Il évoque tour à tour les personnes qui ont compté dans l’histoire de la culture africaine, Ibn Khaldun, Hassan Wazzan, le diplomate, l’insubmersible. Il restaure les figures littéraires, Wole Soyinka, pour son théâtre, sa satire, Oyono pour sa verve, son humour, Ouloguem, pour sa traversée des mondes boursouflée de colère, sa raillerie fantastique, Hampâté Ba, le restaurateurs, le passeur, pour paraphraser Alain Ricard dans Des langues aux livres. Les littératures en langues africaines. Aucun écrivain de son univers n’échappe à cette convocation littéraire militante : Mongo Beti, Emmanuel Dongala, écrivain et chimiste, Tierno Monénembo, Henri Lopès, Ken Saro Wiwa, le martyr, pour les cris étouffés de douleur, d’injustice, et Edmond Amran El Maleh de l’Afrique du Nord. On sent une tentative comme Giambatista ou le viol du discours africain de George NGAL d’allier deux mondes antinomiques, l’Afrique subsaharienne et le l’Afrique du Nord. L’écrivain marocain Abdellah Baïda est requalifié de biographe et de tisserand de liens entre générations d’écrivains et prend place, peut-être un peu trop rapidement, dans cette convocation des hommes et femmes de lettres (Mariama Ba, Véronique Tadjo, Nadine Gordimer) qui fait intertexte littéraire et culturel.
Le narrateur utilise des apophtegmes pour illustrer des idées simples qui reviennent comme des vérités éternelles du roman. « Dieu est grand ! ».

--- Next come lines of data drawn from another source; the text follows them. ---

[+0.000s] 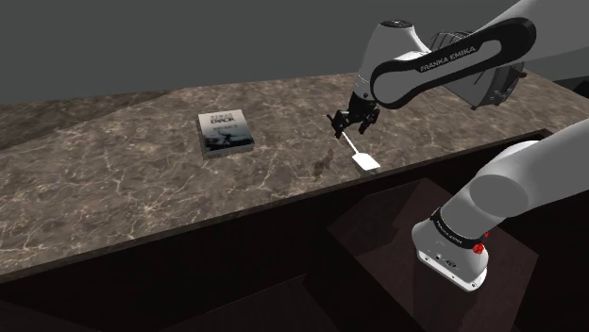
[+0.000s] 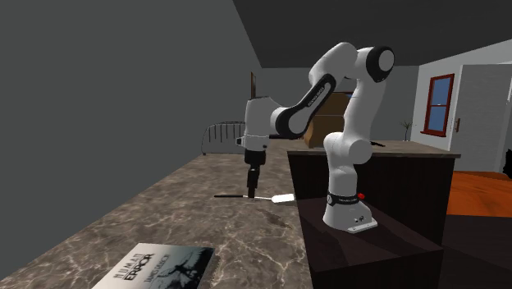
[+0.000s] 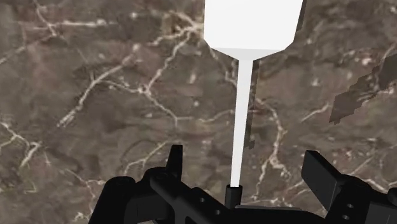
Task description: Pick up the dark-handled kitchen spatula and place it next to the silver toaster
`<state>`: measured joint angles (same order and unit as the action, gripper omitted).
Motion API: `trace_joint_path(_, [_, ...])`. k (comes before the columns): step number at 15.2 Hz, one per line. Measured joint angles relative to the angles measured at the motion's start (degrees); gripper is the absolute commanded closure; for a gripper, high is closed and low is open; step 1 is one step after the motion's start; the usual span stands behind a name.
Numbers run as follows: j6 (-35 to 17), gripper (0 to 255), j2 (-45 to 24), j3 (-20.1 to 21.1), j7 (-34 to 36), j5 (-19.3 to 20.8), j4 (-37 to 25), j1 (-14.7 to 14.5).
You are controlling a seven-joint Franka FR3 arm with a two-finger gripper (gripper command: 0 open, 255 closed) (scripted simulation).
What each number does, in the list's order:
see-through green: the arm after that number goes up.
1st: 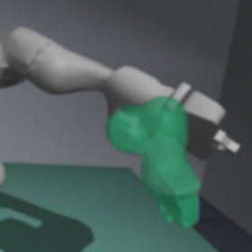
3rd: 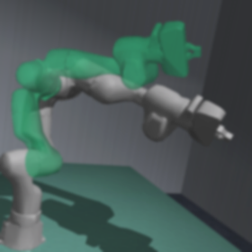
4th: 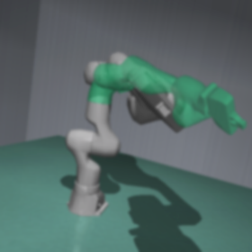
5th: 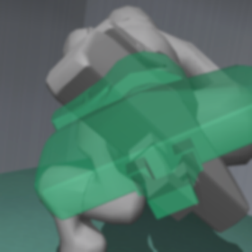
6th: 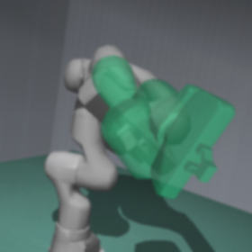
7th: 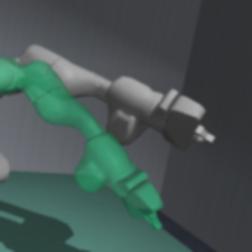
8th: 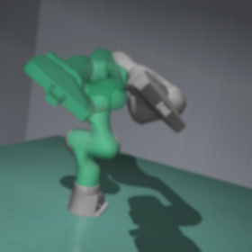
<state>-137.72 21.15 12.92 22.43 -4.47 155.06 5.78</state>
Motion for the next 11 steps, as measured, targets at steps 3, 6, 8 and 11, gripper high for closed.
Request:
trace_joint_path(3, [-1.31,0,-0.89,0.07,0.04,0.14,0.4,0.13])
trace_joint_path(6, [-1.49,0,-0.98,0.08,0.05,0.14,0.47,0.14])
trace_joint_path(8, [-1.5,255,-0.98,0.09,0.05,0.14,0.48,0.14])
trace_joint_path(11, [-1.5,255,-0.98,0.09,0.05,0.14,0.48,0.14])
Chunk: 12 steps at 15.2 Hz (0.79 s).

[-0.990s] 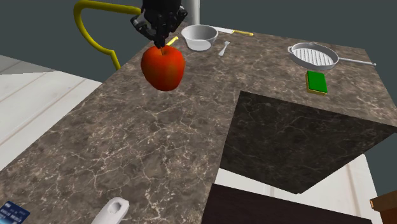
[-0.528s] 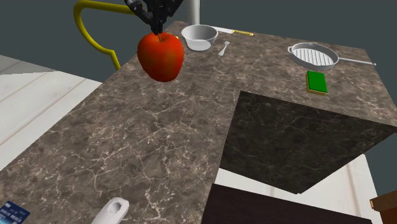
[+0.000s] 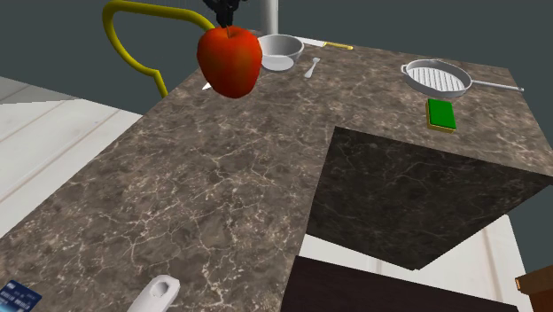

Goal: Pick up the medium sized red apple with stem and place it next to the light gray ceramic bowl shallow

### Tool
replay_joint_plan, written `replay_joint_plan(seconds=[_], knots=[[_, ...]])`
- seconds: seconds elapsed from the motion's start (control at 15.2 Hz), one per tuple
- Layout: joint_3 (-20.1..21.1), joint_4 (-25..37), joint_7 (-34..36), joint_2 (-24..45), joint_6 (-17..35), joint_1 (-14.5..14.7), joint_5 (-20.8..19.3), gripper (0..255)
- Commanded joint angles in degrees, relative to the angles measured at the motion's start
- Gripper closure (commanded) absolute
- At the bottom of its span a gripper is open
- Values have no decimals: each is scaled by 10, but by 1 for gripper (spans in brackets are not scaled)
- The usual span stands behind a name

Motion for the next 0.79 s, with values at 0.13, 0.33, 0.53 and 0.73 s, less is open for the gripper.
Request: replay_joint_plan(seconds=[0.13, 0.33, 0.53, 0.73], knots=[[-14, 59, -27, 65, 1, -14, -10, 255], [-23, 111, -46, 117, -3, -23, -16, 255], [-32, 173, -65, 173, -12, -31, -23, 255], [-39, 246, -81, 234, -28, -38, -29, 255]])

Le roman comprend onze (11) sous titres qui correspondent aux pérégrinations du personnage Zam-Zam, anciennement Ambassa, assimilé dans la langue camerounaise à un fou ou illuminé, mais ce mot onomatopée renvoie aussi chez les pèlerins musulmans du retour de la Mecque, à l’eau miraculeuse de la terre Sainte qu’on vient donner aux parents pour leur permettre de se purifier. Coïncidence ou intention ? Zam-Zam, pour la coïncidence, découvrira un puits dont la prodigieuse source permettra de vaincre l’incendie.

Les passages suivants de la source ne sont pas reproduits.